Mealy has the blessing of Reverend Al Sharpton, who endorsed her candidacy this August, as did Assemblyman Nick Perry, who represents Brownsville and East Flatbush and brings with him a considerable base in the West Indian community. Through small donations and the receipt of matching funds from the Campaign Finance Board, Mealy has raised more money than any other candidate for the seat.
“My community put me up for election,” says Mealy. “They’ve known me since I was 19.” One of eight children, born in Detroit and raised in Brooklyn, Mealy went to Manhattan Borough Community College and once started a local softball team called the “Bullets,” which won three straight championships in its league.

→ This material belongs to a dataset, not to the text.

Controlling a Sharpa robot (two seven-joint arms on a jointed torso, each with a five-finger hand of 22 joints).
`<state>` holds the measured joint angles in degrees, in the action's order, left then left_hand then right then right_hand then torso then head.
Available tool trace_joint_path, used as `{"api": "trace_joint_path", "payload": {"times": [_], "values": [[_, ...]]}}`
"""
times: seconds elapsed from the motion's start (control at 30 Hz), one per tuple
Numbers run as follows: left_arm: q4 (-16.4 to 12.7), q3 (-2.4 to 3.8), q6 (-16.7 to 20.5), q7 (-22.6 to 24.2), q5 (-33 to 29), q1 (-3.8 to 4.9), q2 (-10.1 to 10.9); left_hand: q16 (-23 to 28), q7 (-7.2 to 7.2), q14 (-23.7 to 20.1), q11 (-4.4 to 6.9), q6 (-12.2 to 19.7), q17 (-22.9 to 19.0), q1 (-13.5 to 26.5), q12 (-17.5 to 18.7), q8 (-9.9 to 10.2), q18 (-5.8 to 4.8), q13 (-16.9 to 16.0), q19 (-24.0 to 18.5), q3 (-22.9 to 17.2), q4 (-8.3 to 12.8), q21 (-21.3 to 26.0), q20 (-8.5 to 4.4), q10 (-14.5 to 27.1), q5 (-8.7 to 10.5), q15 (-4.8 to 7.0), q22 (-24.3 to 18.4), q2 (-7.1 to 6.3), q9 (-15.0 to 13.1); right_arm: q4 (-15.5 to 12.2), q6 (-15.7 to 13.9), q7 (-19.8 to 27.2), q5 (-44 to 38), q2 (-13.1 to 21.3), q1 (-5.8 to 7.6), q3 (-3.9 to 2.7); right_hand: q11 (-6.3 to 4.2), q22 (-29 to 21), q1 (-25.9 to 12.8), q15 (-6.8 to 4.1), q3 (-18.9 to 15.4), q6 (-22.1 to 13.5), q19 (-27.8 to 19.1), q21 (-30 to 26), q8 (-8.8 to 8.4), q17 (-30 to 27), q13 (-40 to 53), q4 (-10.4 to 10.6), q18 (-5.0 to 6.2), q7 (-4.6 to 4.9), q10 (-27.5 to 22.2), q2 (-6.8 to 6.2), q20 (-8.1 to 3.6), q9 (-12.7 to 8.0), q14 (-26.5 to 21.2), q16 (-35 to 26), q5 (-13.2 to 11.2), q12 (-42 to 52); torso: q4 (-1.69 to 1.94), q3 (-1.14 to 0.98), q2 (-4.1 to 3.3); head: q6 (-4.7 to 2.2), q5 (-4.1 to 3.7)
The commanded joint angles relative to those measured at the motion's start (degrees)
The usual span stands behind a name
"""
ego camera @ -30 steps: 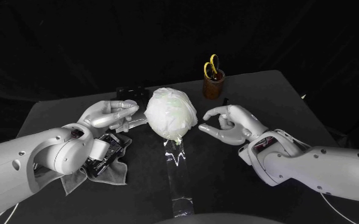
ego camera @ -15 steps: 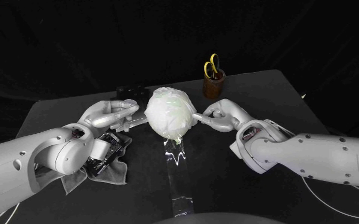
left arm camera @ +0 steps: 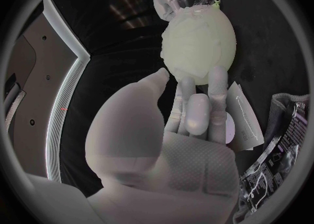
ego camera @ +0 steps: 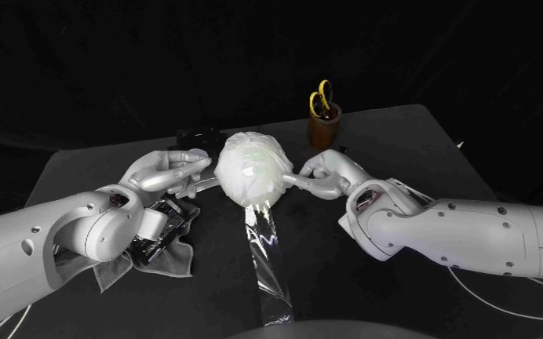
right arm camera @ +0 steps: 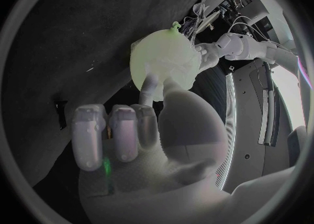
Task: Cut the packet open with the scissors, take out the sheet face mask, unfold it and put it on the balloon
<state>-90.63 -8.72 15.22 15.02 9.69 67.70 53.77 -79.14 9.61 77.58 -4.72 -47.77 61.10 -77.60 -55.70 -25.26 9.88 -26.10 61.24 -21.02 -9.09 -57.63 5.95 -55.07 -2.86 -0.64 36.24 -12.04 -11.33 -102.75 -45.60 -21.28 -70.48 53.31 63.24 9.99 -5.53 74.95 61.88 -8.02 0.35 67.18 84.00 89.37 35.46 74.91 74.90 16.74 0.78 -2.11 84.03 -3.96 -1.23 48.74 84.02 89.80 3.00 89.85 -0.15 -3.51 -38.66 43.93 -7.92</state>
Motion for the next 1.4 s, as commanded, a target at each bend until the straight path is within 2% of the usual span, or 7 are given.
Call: {"api": "trace_joint_path", "payload": {"times": [0.03, 0.23, 0.27, 0.3, 0.5, 0.87, 1.4], "values": [[-0.11, 0.05, -0.29, 0.55, -0.17, 0.03, -0.09, -0.2, -0.16, 0.36, 0.08, 0.25, 0.04, -0.75, 0.19, -0.17, 0.5, 0.04, 0.24, 0.27, -0.19, -0.37, -0.03, -0.31, 0.11, 0.0, 0.03, 0.04, 0.05, -0.52, -0.62, -0.21, -2.75, -0.15, 0.07, -0.09, -0.51, 14.96, -0.38, -0.46, -0.53, -0.09, 5.87, 0.34, 0.31, 15.09, 15.1, 0.06, -0.71, -0.48, 5.97, 0.59, -0.49, 0.09, 5.98, 0.2, -0.1, 0.15, -0.03, -0.03, 0.08, 0.13, -0.06], [-0.08, 0.05, -0.27, 0.55, -0.16, 0.03, -0.05, -0.3, -0.19, 0.56, 0.11, 0.23, 0.28, -0.92, 0.22, -0.22, 0.47, 0.14, 0.47, 0.35, -0.27, -0.44, -0.05, -0.43, 0.11, 0.03, 0.16, 0.09, 0.05, -1.23, -3.2, 2.87, -1.3, 0.4, 0.18, -0.2, -0.46, 14.57, 0.05, -0.47, -1.51, -0.95, 5.27, -0.89, 0.55, 15.09, 15.1, -0.1, -0.41, -0.4, 5.97, 0.69, -0.55, 0.03, 5.98, 0.2, -0.08, 0.15, -0.03, 0.01, 0.05, 0.25, 0.01], [-0.07, 0.05, -0.26, 0.55, -0.16, 0.03, -0.05, -0.3, -0.19, 0.56, 0.11, 0.23, 0.28, -0.92, 0.22, -0.22, 0.47, 0.14, 0.47, 0.35, -0.27, -0.44, -0.05, -0.43, 0.11, 0.03, 0.16, 0.09, 0.05, -1.26, -3.6, 3.17, -1.12, 0.47, 0.2, -0.2, -0.36, 14.38, 0.52, -0.41, -1.83, -1.48, 4.99, -1.45, 0.46, 15.09, 15.1, -0.11, -0.27, -0.27, 5.97, 0.68, -0.52, -0.09, 5.98, 0.2, -0.06, 0.15, -0.03, 0.01, 0.05, 0.25, 0.01], [-0.07, 0.05, -0.25, 0.55, -0.16, 0.03, -0.03, -0.3, -0.19, 0.56, 0.11, 0.23, 0.28, -0.92, 0.22, -0.22, 0.47, 0.14, 0.47, 0.35, -0.27, -0.44, -0.05, -0.43, 0.11, 0.03, 0.16, 0.09, 0.05, -1.29, -4.25, 3.63, -0.88, 0.59, 0.23, -0.21, 0.07, 13.56, 1.6, -0.09, -2.67, -2.87, 3.7, -4.02, -0.01, 15.09, 15.1, -0.09, 0.34, 0.22, 5.97, 0.73, -0.31, -0.63, 5.98, 0.2, 0.01, 0.15, -0.02, 0.01, 0.07, 0.22, 0.04], [-0.06, 0.05, -0.21, 0.58, -0.15, 0.03, 0.0, -0.3, -0.19, 0.56, 0.11, 0.23, 0.28, -0.92, 0.22, -0.22, 0.47, 0.14, 0.47, 0.35, -0.27, -0.44, -0.05, -0.43, 0.11, 0.03, 0.16, 0.09, 0.05, -1.55, -5.68, 4.79, -1.02, 0.91, 0.33, -0.27, 0.46, 13.31, 3.0, 0.26, -4.49, -3.78, 3.27, -4.82, -0.14, 15.09, 15.1, -0.16, 0.52, 0.65, 5.97, 0.5, 0.04, -1.36, 5.98, 0.2, 0.03, 0.15, -0.02, -0.05, 0.05, 0.18, 0.25], [-0.01, 0.05, -0.31, 0.6, -0.15, 0.02, -0.05, -0.3, -0.19, 0.56, 0.11, 0.23, 0.28, -0.92, 0.22, -0.22, 0.47, 0.14, 0.47, 0.35, -0.27, -0.44, -0.05, -0.43, 0.11, 0.03, 0.16, 0.09, 0.05, -2.04, -3.54, 3.21, -5.29, 0.65, 0.44, -0.33, 0.08, 14.32, 7.32, 0.03, -7.0, -2.73, 4.86, -1.67, 1.15, 15.09, 15.1, -0.33, -0.22, 0.18, 5.97, 0.23, -0.02, -2.02, 5.98, 0.2, -0.13, 0.15, -0.01, -0.01, 0.04, 0.11, 0.22], [-0.12, 0.05, -0.47, 0.58, -0.15, 0.02, 0.01, -0.31, -0.2, 0.6, 0.13, 0.23, 0.28, -1.03, 0.25, -0.24, 0.47, 0.2, 0.53, 0.41, -0.31, -0.42, -0.06, -0.48, 0.11, 0.04, 0.12, 0.08, 0.05, -1.48, 0.39, -0.97, -10.79, -0.56, 0.45, -0.33, -0.33, 14.98, 9.4, -0.29, -8.32, -1.93, 5.89, 0.4, 2.47, 15.09, 15.1, -0.26, -0.72, -0.3, 5.97, 0.93, -0.33, -2.05, 5.98, 0.2, -0.19, 0.15, 0.01, 0.01, 0.04, 0.3, 0.1]]}}
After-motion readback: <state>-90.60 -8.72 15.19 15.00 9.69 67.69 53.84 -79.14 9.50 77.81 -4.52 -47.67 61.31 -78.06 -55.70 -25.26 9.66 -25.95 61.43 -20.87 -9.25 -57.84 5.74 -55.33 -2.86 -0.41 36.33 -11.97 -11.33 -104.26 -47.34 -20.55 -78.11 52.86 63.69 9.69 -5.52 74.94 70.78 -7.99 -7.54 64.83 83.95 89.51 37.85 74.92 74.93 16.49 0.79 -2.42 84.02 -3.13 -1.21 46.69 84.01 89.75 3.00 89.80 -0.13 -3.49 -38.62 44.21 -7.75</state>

In honoring Mealy for her community service in 2003, Congressman Edolphus Towns said her “commitment, leadership, innovation and motivation have brought a positive change to the neighborhood and community she serves diligently.”
Mealy says she would continue that diligent service through the City Council by shifting the community’s focus toward health and education—not jails. “Jobs, not jails. Affordable housing, not jails. Education, not jails,” she says.
Her opposition to the parole office—the arrival of which Mealy says Tracy Boyland approved of—is an issue of allocation of funds that can be better spent elsewhere, such as building new schools or providing subsidies for housing, she says. Mealy plans to start a mentoring program between young and veteran teachers in the district, and believes those are the kind of programs District 41 needs: not a parole office.
And while the merits of the office’s location are debatable—most experts support a more community-based approach to parole and supervision, including the location of offices in less central, more targeted areas such as the Van Dyke Houses—Mealy’s campaign may succeed in leveling the Boyland’s political tenure, bringing a new brand of politics to the neighborhood. Says Mealy: “I’m already feeling it. This is my time.”